Every graduating class at the New Orleans Culinary and Hospitality Institute opens a pop-up restaurant at its home off Harmony Circle. The chef students will open Waliimo for weekday lunch service May 20 through June 13. The menu features dishes from Ethiopia, Somalia and other East African nations, and there’s a creative drink list as well. Proceeds from the pop-up support scholarships at NOCHI. Culinary and baking program participants Ayla Connors, Tiarra “Kizzy” Danner, Marya Kircher, Melanie Londono and Jean Werner talked about the capstone project. For reservations, a menu and more information, visit nochi.org/waliimo.
Gambit: How did you get interested in food and attending NOCHI?
Ayla Connors: I have only been working in kitchens for a few years. Before that, I worked in the front of the house as a server. I would see how the kitchens worked, and I realized I wanted to know what went into all the food. So I pivoted and started working in kitchens and that led me to realize I like baking more. I like everything about it. There’s a lot of science to baking, it’s very exact.
Melanie Londono: I am from St. Pete, Florida. I grew up in a touristy beach town. Cooking is how my whole family gets together. But I have been working in hotels since I was 15. I gradually made my way into the kitchen after Covid. When everything was opening up, I went into the kitchen. I moved here for school, and then I came back to do pastry. I really like breads, lamination and all the tedious processes. That’s my jam.
Jean Werner: I am from New York. I was in the Marine Corps for five years, and I wanted to do something more creative, so I got into baking and pastry. I worked a few pastry jobs in New York. I was with the New York Mets and I worked for Dominique Ansel. Now I am down here for the culinary program.
Kizzy Danner: I am from Benton, Arkansas. I moved to New Orleans in 2021, transferring with Whole Foods. I was around food for seven years. I wanted to dive in more, so I started working in restaurants, first in front of the house and management and then in the kitchen. I worked at a smoothie and health food shop, at the New Orleans Food Cooperative, a pasta place and now I work at a vegan restaurant, I-tal Garden. I have been vegan for eight years.
Marya Kircher: I came to the school after I raised kids and as a way to meet people and to come to New Orleans. I love food. I am from Wyoming. I am in the culinary program.
Gambit: Tell us about Waliimo.
Londono: There wasn’t a lot of East African food in the area, so we thought it would be a good thing to touch on.

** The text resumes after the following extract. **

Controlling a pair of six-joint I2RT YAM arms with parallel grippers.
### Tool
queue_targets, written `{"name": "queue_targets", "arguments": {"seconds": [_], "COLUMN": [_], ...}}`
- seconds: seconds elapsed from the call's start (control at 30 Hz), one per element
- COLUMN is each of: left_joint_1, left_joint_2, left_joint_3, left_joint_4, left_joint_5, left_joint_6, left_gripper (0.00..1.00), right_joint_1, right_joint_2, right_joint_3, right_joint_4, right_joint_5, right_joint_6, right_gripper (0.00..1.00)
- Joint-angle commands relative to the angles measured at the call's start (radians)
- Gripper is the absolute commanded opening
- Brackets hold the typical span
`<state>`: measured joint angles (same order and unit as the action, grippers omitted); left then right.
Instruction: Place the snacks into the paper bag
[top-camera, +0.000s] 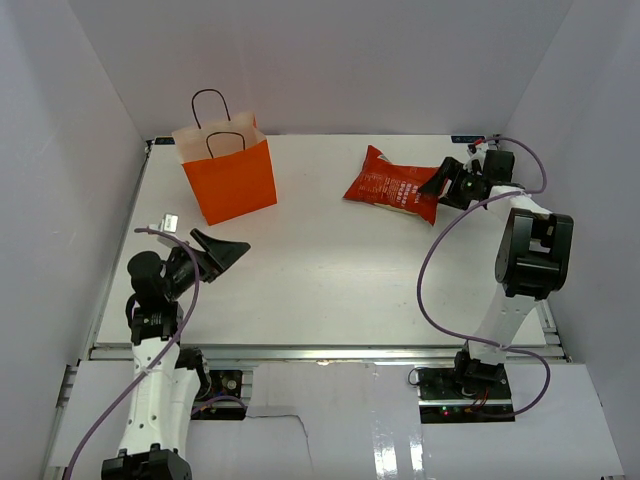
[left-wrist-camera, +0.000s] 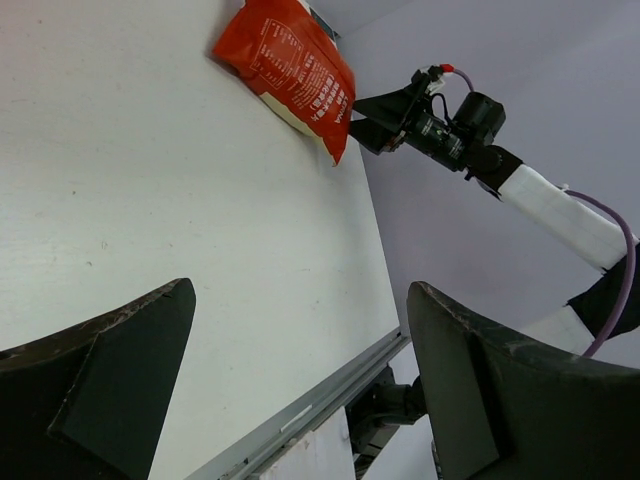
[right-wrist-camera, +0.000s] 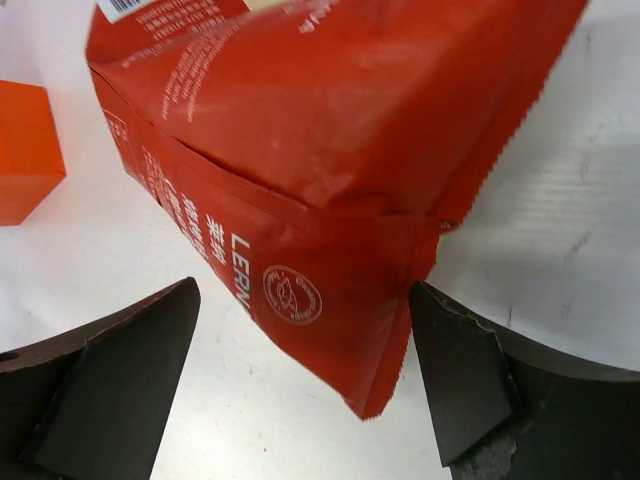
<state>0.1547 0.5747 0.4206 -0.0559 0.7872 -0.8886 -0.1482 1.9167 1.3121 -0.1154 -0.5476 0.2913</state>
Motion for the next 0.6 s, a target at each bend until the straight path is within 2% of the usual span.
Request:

Werner: Waliimo is from East Africa. The cuisine (in the pop-up) is generally East African. Sharing or telling a story through the food and service is part of (the project).

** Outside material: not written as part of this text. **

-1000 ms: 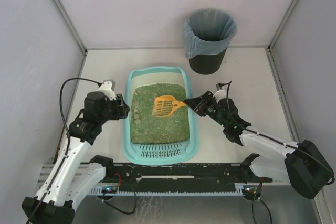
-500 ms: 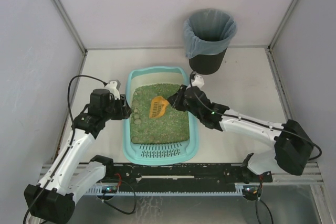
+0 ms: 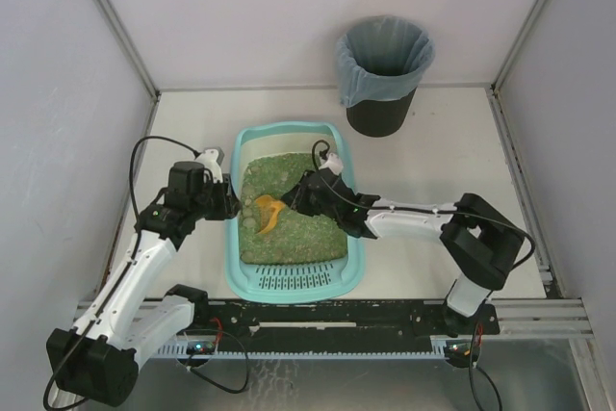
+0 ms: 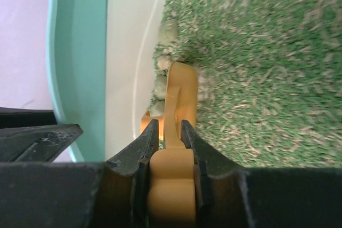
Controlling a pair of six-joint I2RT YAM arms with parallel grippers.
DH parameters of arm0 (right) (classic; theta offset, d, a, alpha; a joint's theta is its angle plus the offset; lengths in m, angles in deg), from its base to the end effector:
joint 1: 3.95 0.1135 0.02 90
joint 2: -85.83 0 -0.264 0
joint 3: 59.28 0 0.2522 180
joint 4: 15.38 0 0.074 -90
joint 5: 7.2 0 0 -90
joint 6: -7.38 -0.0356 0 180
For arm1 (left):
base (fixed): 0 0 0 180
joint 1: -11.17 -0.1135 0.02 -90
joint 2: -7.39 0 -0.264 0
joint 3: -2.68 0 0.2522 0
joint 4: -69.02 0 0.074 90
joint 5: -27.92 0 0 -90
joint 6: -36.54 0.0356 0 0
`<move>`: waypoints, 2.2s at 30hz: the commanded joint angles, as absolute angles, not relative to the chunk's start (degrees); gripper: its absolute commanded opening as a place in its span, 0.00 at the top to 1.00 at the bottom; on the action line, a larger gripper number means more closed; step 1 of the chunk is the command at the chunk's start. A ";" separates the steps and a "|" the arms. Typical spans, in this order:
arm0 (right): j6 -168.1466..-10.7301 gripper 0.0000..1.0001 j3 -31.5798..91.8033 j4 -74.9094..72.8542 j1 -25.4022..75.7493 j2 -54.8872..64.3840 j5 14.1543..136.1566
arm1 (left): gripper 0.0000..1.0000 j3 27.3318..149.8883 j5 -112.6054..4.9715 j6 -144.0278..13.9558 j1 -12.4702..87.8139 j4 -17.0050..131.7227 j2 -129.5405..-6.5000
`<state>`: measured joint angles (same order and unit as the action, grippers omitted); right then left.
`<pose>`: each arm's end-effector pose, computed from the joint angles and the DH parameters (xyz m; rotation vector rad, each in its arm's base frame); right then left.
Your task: Clean the litter box
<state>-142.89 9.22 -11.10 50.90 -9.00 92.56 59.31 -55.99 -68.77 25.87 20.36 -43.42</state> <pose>0.2134 0.2926 0.2092 0.2174 2.2592 0.9872 0.1773 -0.0504 0.2693 0.0420 2.3448 -0.3854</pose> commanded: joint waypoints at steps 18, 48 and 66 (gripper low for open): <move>-152.80 1.00 -0.86 -27.88 51.43 -5.96 89.93 | 0.62 58.71 -55.10 -67.95 26.21 20.83 -43.27; -153.42 1.00 -9.51 -37.20 50.60 2.00 95.34 | 0.56 58.74 -58.36 -68.43 26.25 22.23 -34.49; -148.17 1.00 -20.41 -32.91 46.33 24.65 97.57 | 0.49 58.27 -61.99 -68.78 26.17 22.86 -30.42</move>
<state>-150.35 -16.92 -30.09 48.06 17.06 96.64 59.31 -60.91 -68.88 26.05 20.84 -30.59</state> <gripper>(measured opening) 0.191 0.511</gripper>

Connors: Waliimo means feast, so it goes with our theme of shared food.
Londono: It’s a culture that’s based on eating together, eating family style. A lot of the culture revolves around food. We wanted to show people a different way of eating. Instead of everyone having their own a la carte meal, they can have something shared and communal.

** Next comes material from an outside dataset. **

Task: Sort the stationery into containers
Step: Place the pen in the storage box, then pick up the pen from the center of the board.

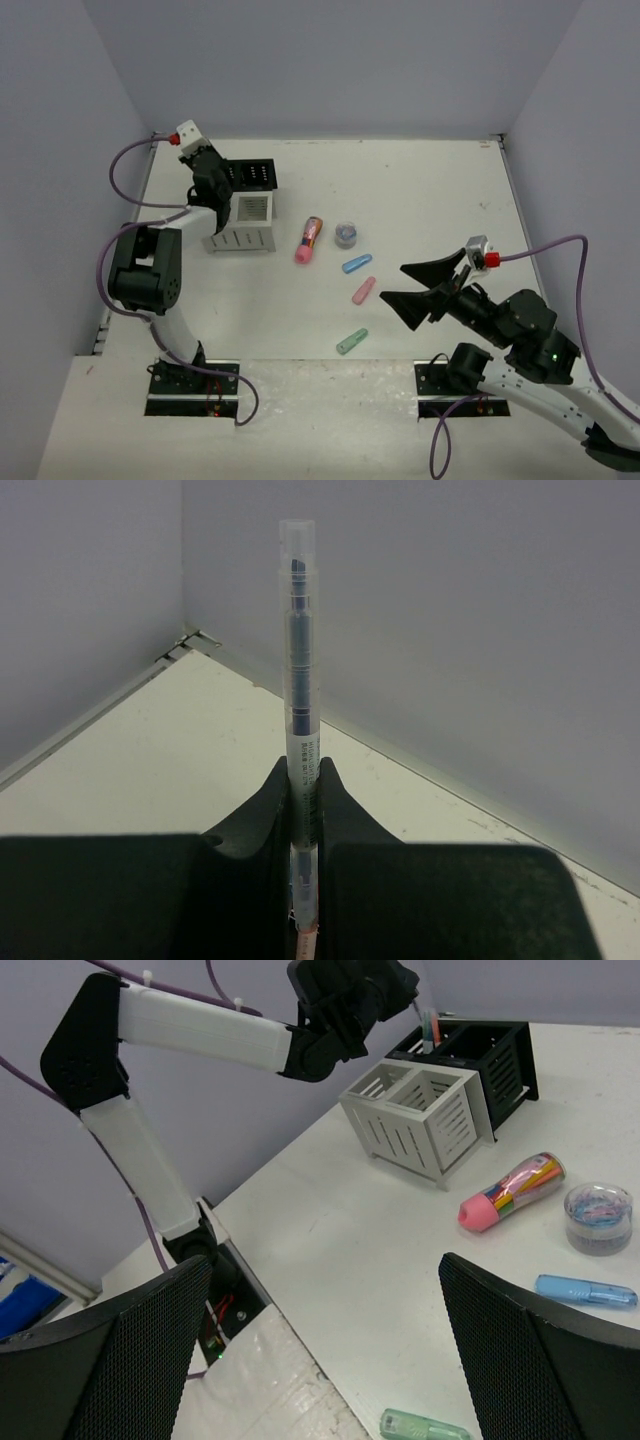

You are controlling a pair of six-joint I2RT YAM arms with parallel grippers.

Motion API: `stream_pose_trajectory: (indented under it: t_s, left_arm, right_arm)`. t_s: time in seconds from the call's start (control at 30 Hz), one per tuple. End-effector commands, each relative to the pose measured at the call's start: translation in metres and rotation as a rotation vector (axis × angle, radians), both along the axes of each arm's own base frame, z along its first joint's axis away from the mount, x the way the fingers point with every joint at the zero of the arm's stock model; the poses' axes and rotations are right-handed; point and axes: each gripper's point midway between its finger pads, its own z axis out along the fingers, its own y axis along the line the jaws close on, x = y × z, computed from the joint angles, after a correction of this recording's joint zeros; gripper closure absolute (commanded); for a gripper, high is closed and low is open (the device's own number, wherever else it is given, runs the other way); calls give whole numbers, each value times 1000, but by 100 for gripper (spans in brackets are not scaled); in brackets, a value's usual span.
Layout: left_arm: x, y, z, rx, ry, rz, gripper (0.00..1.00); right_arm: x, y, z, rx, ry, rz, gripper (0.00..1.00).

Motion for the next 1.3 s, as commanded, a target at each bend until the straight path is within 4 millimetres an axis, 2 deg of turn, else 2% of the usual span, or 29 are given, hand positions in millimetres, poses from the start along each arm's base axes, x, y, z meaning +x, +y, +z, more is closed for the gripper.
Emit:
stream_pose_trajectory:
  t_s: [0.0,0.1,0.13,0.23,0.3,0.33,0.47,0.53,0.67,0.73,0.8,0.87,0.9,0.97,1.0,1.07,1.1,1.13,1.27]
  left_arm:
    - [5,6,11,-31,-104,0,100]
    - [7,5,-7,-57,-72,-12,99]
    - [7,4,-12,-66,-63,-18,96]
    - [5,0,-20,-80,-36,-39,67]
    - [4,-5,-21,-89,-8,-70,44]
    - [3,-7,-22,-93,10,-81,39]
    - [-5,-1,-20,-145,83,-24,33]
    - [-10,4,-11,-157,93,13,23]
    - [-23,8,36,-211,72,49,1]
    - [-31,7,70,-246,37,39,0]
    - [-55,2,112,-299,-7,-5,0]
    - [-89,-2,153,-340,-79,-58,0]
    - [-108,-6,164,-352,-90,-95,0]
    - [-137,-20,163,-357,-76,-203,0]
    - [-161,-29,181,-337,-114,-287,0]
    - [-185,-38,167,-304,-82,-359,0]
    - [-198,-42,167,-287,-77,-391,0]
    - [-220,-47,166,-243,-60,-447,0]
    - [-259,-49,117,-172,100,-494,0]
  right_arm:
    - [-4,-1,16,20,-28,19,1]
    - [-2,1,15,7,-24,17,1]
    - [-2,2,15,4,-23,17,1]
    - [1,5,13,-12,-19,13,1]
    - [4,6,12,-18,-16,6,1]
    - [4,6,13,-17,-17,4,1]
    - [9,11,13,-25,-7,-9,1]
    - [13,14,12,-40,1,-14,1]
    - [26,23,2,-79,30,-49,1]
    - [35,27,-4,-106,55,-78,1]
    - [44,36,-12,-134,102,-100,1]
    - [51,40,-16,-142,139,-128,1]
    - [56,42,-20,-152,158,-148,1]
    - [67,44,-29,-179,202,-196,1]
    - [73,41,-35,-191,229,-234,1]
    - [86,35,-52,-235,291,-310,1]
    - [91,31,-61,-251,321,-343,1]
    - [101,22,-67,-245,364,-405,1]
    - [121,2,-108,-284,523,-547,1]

Kircher: We all wanted to try using different spices and techniques and new ingredients.
Londono: We went to dinner at Cafe Abyssinia. They’re an Ethiopian restaurant. We told them we were doing a project and hoping to do a pop-up. They brought us out extra stuff. They showed us their kitchen so we could see their set-up.
They were really proud that everything was made that day. Everything was focused on fresh produce and fresh vegetables. Everything is spiced.
In a city full of ghost and haunting stories, it’s no surprise there is some strange account at a building from 1840.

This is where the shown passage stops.